== Records for this task
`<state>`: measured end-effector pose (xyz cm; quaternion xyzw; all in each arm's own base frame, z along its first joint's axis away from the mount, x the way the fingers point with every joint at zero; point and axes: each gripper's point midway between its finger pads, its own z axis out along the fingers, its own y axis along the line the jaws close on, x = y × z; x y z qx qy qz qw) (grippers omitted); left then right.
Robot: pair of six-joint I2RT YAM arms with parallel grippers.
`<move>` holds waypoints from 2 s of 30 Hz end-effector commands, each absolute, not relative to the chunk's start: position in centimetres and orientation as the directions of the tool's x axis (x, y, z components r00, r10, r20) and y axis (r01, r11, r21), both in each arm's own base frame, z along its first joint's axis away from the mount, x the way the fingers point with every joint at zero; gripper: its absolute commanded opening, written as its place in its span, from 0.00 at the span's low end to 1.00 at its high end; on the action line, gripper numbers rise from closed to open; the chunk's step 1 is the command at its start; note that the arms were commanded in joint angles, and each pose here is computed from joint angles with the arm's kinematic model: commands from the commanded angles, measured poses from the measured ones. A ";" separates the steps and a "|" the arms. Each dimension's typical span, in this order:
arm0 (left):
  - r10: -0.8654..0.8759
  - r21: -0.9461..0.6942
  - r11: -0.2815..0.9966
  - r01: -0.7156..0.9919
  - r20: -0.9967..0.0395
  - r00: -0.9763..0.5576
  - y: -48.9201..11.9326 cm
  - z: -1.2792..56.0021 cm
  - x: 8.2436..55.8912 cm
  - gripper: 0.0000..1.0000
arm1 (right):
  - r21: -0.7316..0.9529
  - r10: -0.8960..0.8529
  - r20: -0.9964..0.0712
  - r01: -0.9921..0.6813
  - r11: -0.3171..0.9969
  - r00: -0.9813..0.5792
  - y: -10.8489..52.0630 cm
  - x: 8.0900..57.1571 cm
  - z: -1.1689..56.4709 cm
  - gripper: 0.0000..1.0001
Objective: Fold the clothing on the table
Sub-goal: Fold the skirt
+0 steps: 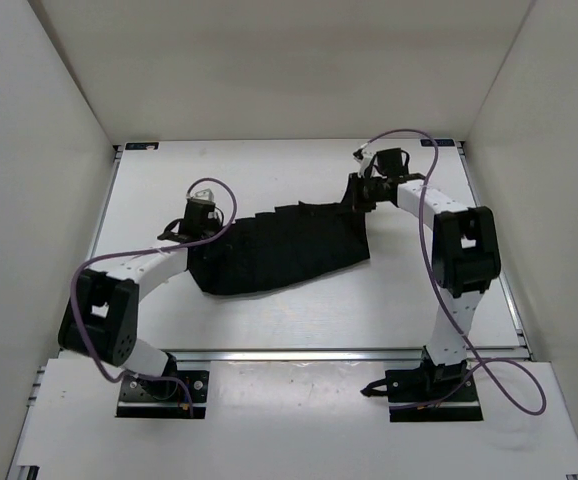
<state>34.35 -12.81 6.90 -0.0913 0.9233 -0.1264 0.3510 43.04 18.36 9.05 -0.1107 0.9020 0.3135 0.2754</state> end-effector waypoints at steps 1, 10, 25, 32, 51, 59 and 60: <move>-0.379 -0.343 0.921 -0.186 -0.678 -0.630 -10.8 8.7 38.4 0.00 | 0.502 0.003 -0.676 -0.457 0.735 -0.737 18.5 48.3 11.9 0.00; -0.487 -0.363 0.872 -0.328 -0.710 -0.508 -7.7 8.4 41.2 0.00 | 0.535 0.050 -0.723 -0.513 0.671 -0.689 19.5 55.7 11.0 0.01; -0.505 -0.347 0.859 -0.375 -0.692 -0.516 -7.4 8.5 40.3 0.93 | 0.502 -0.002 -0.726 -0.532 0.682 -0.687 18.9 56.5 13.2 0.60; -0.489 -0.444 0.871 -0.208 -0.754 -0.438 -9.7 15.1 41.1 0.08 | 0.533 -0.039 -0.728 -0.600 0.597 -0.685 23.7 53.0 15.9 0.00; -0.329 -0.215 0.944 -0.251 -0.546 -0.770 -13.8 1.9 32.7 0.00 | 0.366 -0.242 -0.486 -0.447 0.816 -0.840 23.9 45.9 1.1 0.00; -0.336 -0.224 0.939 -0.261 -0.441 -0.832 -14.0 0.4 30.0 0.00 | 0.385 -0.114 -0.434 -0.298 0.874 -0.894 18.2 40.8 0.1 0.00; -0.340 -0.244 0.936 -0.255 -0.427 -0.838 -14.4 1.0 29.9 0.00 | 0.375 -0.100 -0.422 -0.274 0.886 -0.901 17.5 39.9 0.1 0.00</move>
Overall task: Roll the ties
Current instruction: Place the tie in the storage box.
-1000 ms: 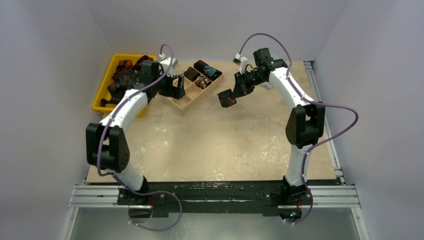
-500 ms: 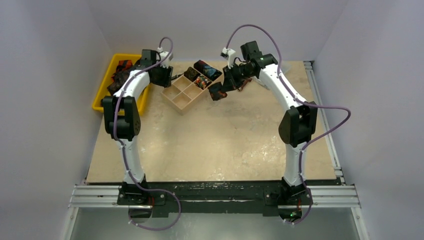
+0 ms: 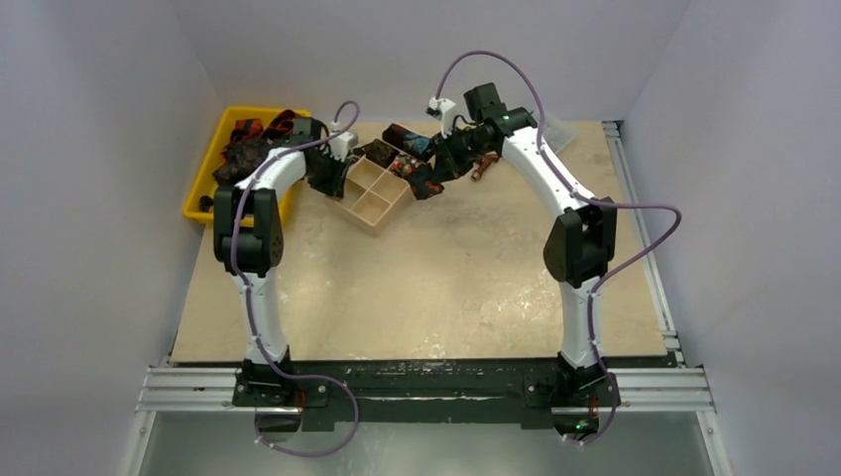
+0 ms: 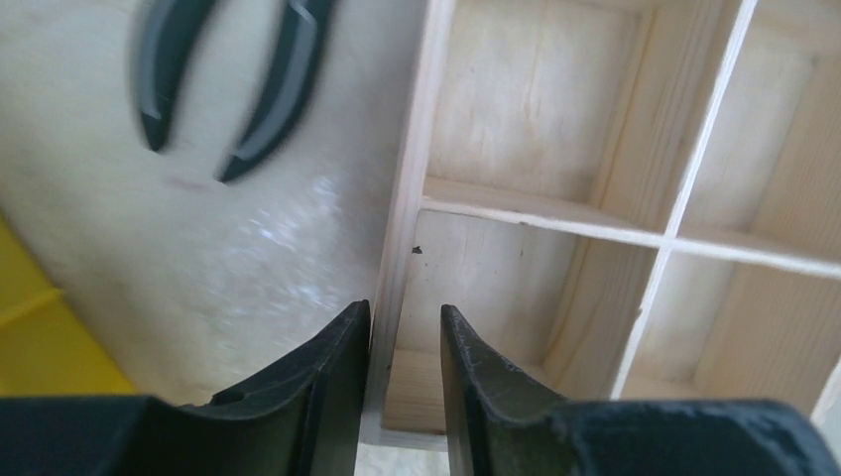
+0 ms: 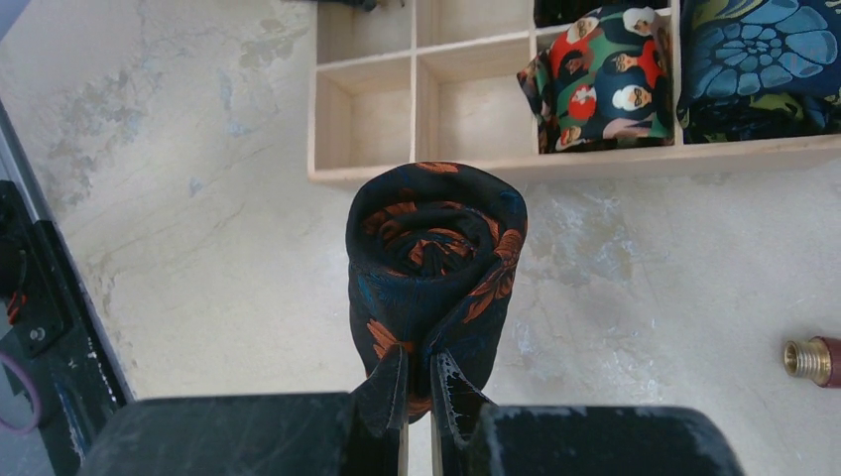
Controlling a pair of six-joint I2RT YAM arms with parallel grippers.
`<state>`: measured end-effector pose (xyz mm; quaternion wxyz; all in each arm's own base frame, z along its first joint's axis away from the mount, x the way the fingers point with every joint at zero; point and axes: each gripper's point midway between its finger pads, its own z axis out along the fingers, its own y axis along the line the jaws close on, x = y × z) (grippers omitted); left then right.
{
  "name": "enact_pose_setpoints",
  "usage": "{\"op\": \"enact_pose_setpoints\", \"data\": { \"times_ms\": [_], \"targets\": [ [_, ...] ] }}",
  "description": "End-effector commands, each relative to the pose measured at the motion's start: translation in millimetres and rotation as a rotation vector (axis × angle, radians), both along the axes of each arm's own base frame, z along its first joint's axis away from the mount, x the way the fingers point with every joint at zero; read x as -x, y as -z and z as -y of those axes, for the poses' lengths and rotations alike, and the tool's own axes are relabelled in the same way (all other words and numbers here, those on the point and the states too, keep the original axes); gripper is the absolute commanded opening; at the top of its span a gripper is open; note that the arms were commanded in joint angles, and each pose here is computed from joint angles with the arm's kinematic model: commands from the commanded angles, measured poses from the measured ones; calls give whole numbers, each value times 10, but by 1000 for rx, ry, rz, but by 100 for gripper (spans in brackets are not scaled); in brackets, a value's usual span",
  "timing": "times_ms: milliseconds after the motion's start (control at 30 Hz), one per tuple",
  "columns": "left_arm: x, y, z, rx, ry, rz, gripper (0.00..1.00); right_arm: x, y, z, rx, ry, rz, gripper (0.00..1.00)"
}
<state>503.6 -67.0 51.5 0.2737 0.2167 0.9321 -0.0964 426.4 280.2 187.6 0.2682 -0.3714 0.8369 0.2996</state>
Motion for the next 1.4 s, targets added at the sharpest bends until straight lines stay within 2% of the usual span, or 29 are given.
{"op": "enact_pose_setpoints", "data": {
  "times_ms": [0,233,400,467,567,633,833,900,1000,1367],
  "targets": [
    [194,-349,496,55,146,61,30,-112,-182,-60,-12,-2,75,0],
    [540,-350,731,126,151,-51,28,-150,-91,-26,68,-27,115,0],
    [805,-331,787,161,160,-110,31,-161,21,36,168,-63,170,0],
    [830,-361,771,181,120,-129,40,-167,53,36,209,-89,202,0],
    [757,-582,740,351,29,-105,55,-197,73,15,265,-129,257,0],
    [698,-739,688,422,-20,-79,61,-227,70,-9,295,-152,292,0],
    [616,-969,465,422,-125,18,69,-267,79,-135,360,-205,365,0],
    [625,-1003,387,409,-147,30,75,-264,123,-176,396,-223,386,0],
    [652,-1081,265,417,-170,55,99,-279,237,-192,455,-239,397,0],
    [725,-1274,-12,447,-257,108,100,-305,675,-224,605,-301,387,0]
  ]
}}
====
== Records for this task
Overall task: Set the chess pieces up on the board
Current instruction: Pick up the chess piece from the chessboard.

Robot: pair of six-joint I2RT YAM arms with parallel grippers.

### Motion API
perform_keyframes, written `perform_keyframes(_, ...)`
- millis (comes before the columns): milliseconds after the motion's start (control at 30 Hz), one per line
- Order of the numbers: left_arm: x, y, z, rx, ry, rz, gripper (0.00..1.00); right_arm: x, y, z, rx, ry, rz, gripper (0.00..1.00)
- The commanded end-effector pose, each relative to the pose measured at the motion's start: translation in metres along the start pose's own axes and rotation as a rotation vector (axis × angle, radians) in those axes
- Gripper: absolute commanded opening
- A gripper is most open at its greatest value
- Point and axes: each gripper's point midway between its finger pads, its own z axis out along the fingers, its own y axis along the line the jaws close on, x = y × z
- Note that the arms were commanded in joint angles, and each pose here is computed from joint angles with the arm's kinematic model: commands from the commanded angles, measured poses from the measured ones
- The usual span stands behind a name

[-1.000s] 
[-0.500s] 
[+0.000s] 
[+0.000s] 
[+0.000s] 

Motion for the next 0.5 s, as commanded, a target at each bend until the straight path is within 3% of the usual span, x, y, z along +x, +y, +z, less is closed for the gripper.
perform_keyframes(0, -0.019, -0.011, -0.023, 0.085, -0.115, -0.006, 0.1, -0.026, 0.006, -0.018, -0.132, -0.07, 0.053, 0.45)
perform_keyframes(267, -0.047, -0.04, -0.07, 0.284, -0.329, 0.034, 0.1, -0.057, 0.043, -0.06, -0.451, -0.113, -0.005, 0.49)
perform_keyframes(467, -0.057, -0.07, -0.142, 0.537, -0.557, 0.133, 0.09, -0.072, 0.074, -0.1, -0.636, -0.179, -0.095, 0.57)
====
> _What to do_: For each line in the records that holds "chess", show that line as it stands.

> _Output for this exercise_:
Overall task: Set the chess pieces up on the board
Current instruction: Pick up the chess piece from the chessboard.

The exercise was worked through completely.